Immune, inflammatory, and thrombotic response to SARS-CoV-2 infection in case of severe COVID-19. SARS-CoV-2 enters into cells expressing the surface ACE2 receptors and TMPRSS2 (1). The replication and release of SARS-CoV-2 cause pyroptosis of host cells and release of proinflammatory cytokines by inflammasomes (mainly IL-1, IL-8, and IL-18) and cell debris that activate alveolar macrophages, which in turn further release proinflammatory cytokines (mainly IL-10, GM-CSF, and MIP1) and chemokines (2). These proteins attract other innate and adaptive immune cells in the lungs, damaging the lung infrastructure and with the addition of increasing release of IFN-γ by T cell promoting a proinflammatory feedback loop and cytokine storm (3). Moreover, production of non-neutralizing antibodies by B cells may enhance SARS-CoV-2 infection, further exacerbating organ damage.
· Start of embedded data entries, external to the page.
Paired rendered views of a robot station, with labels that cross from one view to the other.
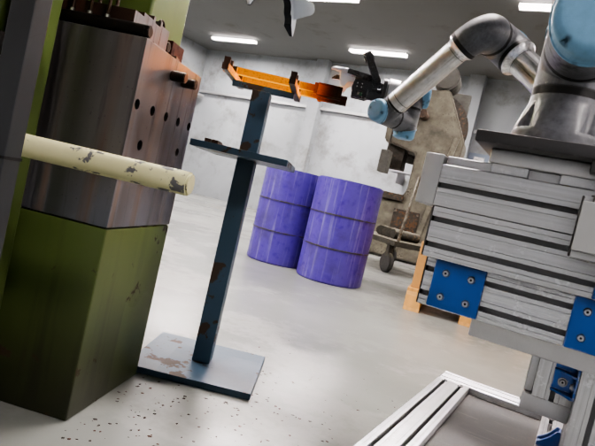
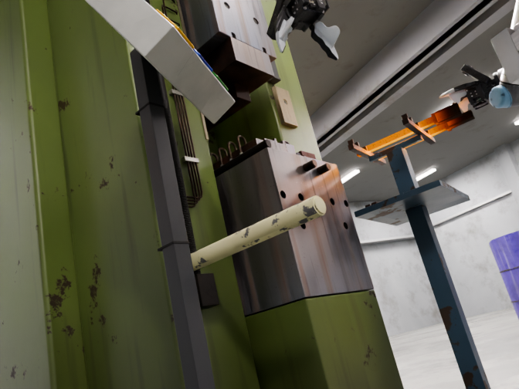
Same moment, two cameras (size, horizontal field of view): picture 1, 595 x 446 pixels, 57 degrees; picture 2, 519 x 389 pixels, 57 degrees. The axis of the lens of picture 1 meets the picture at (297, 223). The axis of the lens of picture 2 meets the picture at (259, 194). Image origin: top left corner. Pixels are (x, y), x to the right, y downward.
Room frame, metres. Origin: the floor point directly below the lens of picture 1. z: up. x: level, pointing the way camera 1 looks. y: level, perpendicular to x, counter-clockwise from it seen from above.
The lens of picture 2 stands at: (0.12, -0.17, 0.36)
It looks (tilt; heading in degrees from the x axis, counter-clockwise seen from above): 18 degrees up; 30
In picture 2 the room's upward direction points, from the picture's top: 14 degrees counter-clockwise
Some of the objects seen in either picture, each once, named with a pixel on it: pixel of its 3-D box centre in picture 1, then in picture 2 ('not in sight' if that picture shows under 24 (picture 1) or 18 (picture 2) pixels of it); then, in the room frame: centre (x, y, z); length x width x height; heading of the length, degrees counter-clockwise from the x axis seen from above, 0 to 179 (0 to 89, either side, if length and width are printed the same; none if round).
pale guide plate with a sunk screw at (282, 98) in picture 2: not in sight; (284, 106); (1.73, 0.55, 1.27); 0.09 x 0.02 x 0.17; 172
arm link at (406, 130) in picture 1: (404, 122); not in sight; (1.92, -0.28, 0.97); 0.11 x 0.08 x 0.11; 134
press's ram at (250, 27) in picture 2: not in sight; (208, 36); (1.47, 0.67, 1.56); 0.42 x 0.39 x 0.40; 82
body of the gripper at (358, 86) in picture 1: (368, 87); (483, 90); (1.94, -0.13, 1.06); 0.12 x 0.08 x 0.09; 86
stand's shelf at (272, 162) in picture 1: (247, 157); (415, 205); (1.85, 0.21, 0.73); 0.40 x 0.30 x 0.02; 178
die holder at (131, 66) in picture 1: (64, 121); (258, 248); (1.49, 0.68, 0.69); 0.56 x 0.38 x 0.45; 82
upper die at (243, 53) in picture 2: not in sight; (213, 87); (1.43, 0.67, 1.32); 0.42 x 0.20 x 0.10; 82
Concomitantly, the damage of endothelial tissue directly caused by SARS-CoV-2 entry and the local inflammation induce endotheliopathy characterized by injured endothelial tissue (4) with consequent vascular leaking (5). Neutrophil extracellular traps induce the aggregation of platelets and fibrin deposition, leading to blood clots formation and promoting disseminated coagulopathy (6). This mechanism finally results in microvascular thrombosis and systemic thromboembolism (7). As a consequence, septic shock and multiorgan failure may develop and represent potential major death determinants in COVID-19. Figure created with www.biorender.com. ACE2, angiotensin-converting enzyme 2; COVID-19, coronavirus disease 2019; GM-CSF, granulocyte-macrophage colony-stimulating factor; IFN-γ, interferon gamma; IL, interleukin; MCP1, monocyte chemoattractant protein 1; MIP1, macrophage inflammatory protein 1; NETs, neutrophil extracellular traps; SARS-CoV-2, severe acute respiratory syndrome coronavirus 2; TMPRSS2, transmembrane protease serine 2; TNF, tumor necrosis factor.

Fig. 2

Sex chromosome and sex hormone regulation of TMPRSS2 and ACE2 expression and activity, and implications in RAS function. ACE2 and TMPRSS2 are stechiometrically contiguous and mediate SARS-CoV-2 cell fusion and entry. ACE2, being an X-linked gene, should be supposed to be more expressed in female tissue (pink line with dot). However, despite being an X-linked gene escaping from X inactivation, ACE2 displays a male-biased expression in several tissues. Subsequently to membrane fusion and virus entry into the host cell, SARS-CoV-2 infection leads to downregulation of ACE2. As a result, the ACE2/Ang(1-7)/AT2R axis is markedly attenuated, with amplification of the pressor ACE/AngII/AT1R axis. Sex chromosome and sex hormones contribute to RAS regulation. In males, sex hormones and genes in sex chromosomes contribute by differentially modulating the RAS. Specifically, testosterone upregulates the expression of angiotensinogen and AT1R (blue line with arrow), reduces the expression of AT2R (blue line with inhibitor), and concomitantly inhibits renin activity (blue dashed line with arrow). Moreover, SRY genes upregulate angiotensinogen, renin, and ACE expression (blue line with arrow) and downregulate ACE2 expression (blue line with inhibitor). These effects upregulate the classical constrictor and proinflammatory pathway ACE/AngII/AT1R axis. Moreover, testosterone positively regulates TMPRSS2 expression (blue line with arrow). In contrast, estradiol changes the balance towards depressor and anti-inflammatory ACE2/Ang(1-7)/AT2R axis increasing ACE2 activity (pink dashed line with arrow). Moreover, estradiol negatively regulates TMPRSS2 expression (pink line with arrow). Figure created with www.biorender.com. ACE, angiotensin-converting enzyme; ACE2, angiotensin-converting enzyme 2; Ang(1-7), angiotensin 1-7; AngII, angiotensin II; RAS, renin-angiotensin system; SARS-CoV-2, severe acute respiratory syndrome coronavirus 2; SRY, sex-determining region Y; TMPRSS2, transmembrane protease serine 2.

Fig. 3

Sex differences in susceptibility to SARS-CoV-2 infection and sex hormone influence on innate and adaptive immune response, inflammation, and coagulatory state. Figure created with www.biorender.com. ACE, angiotensin-converting enzyme; ACE2, angiotensin-converting enzyme 2; Ang(1-7), angiotensin 1-7; AngII, angiotensin II; ChrX, chromosome X; ChrY, chromosome Y; CVD, cardiovascular disease; DM, diabetes mellitus; NK, natural killer; SARS-CoV-2, severe acute respiratory syndrome coronavirus 2.